Barack Obama is not Pope Francis, and not just because the slums of Buenos Aires are so much worse than the South Side of Chicago. Pope Francis knows, in a visceral way, that the income equality we have in the US and Europe will get much worse if nothing changes. More importantly, he knows that these first-world problems are embryonic relative to those back home in Argentina.
The pope knows that the US is moving toward a Latin America-style economy, one wherein the Koch brothers get multiplied many times over – one wherein the wealthy don’t just want more money or opportunity, they want power. The problem with Francis’ Argentina writ large is a 1% that wants a political system run with the intent to guarantee that their wealth is never threatened. The problem with that is a wealthy class that wants the working class to be disposable, voiceless and immobilized.

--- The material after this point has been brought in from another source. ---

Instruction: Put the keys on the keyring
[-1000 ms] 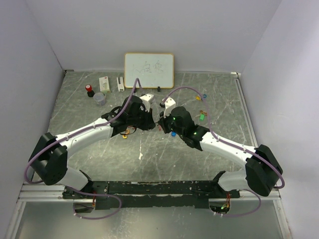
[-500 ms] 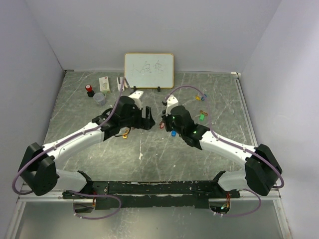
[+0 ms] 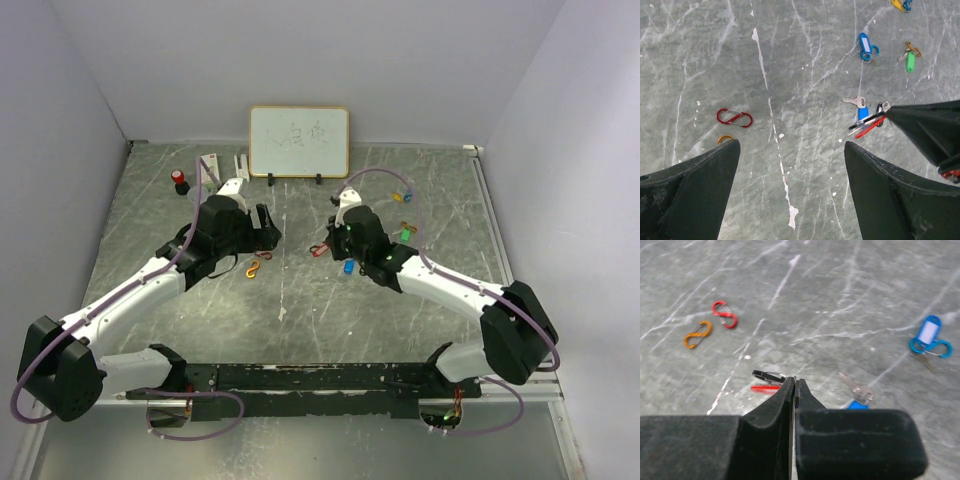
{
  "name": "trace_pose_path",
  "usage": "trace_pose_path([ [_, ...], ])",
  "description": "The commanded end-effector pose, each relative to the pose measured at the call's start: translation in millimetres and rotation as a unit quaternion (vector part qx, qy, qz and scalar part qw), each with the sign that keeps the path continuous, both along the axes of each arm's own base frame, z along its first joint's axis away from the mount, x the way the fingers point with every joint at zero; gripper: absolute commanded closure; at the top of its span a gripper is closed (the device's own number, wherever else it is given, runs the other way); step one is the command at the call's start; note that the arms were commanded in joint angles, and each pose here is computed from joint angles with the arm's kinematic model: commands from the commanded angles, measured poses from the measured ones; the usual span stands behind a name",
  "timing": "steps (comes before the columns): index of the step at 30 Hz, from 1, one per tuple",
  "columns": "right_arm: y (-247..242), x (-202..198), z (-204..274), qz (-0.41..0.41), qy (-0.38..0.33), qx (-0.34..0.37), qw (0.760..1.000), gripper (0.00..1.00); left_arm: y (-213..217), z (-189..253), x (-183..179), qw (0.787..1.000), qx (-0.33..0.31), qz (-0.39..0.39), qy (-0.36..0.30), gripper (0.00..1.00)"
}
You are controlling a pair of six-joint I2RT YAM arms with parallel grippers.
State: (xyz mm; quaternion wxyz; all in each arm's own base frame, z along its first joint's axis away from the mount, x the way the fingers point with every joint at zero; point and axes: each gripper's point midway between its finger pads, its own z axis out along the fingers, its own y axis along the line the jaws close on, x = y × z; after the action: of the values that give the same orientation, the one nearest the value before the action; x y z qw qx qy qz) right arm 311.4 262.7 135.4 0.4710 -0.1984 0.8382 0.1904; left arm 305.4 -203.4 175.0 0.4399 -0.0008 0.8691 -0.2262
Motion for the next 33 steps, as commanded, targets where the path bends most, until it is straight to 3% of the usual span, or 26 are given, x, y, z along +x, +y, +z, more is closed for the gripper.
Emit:
trace_pose_path([
  [1, -48.0, 31.1, 5.3, -0.151, 0.002, -0.048, 0.987, 1.00, -0.9, 0.7, 0.8, 1.000, -0.014, -0.001, -0.002, 0.04],
  [4, -63.7, 35.1, -7.7, -0.189, 0.016, -0.079, 0.979, 1.00, -1.2, 0.9, 0.8, 1.000, -0.015, -0.003, -0.002, 0.04],
  [7, -25.5, 20.7, -2.0, -0.079, 0.015, -0.014, 0.997, 1.00, 0.3, 1.3, 1.3, 1.000, -0.015, 0.000, -0.003, 0.04],
  [9, -13.4, 14.9, 9.0, -0.048, -0.001, 0.030, 0.998, 1.00, 1.1, 1.4, 0.9, 1.000, -0.014, 0.000, -0.004, 0.04],
  [12, -40.8, 28.6, 5.2, -0.122, 0.007, 0.014, 0.992, 1.00, 1.5, 2.3, 0.2, 1.000, -0.016, 0.000, -0.005, 0.04],
  [15, -52.1, 34.8, 1.1, -0.144, 0.014, -0.004, 0.990, 1.00, -0.1, 3.1, 0.5, 1.000, -0.019, -0.003, -0.007, 0.04],
  [33, -44.5, 124.0, -15.7, -0.159, 0.006, 0.017, 0.987, 1.00, -7.5, -0.3, -6.2, 0.999, -0.044, -0.026, -0.013, 0.00],
])
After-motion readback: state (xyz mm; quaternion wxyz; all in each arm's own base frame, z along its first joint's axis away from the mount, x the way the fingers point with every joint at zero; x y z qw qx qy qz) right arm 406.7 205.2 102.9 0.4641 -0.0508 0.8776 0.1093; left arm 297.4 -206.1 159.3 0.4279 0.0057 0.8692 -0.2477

This is the real issue President Obama faces: he needs to stare down, as Pope Francis has, the morally and intellectually corrupt philosophy that unregulated free markets help everyone.
It is a philosophy at the heart of the American conservative movement. When needed, conservatives drag out a gaggle of economists to argue their position. These economists, always a thoughtful lot when it comes to human behavior, know the wealthy will benefit far more. Yet the GOP’s sham philosophers argue that growth, even if unevenly distributed, will be a net benefit – because the winners will win more than the losers lose. We will then all share the winnings, goes this bankrupt economic philosophy, either by way of investments that boost jobs, or else from politically forced redistribution by way of taxes.
The sharing-the-winnings part never happens. It certainly didn't happen prior to the crisis, and it didn't happen even as the American economy collapsed. The winners kept using their new wealth to further empower themselves. They did this by flooding the political system with money to stack the deck. Rather than invest in job-friendly projects, they moved production to places with the cheapest labor and the fewest regulations.
When you bend the rules to favor the wealthy, they never give back.
Francis knows all of this because it is how Argentina, and much of Latin America, has been run for centuries. The result: corrupt oligarchs intent on maintaining their outsize wealth, and a calcified social structure wherein a percentage of the population is entirely disenfranchised and many millions live in tin-shack slums.
Francis, too, is a community organizer – indeed, that is all a pope really needs to be. “I prefer a church which is bruised, hurting and dirty,” he wrote in his mission statement last November, “because it has been out on the streets, rather than a church which is unhealthy from being confined and from clinging to its own security.”
Francis has been out on the streets. For the last five years Obama has been performing triage, attempting to arrest the damage done by the collapse of the free-market philosophy, only now attempting to focus on its most pernicious result.
When they met behind Vatican closed doors at that desk in the papal library this morning, I hope President Obama took his audience with Pope Francis to discuss that to which Bishop Bergoglio bore witness: the tin shacks and the mud streets, the details that give you real-world authority along with the moral and political kind. I hope the saintly man from Buenos Aires, who’s spent a life giving voice to the voiceless, can still teach the man from Chicago what he should have been trying to fix all along.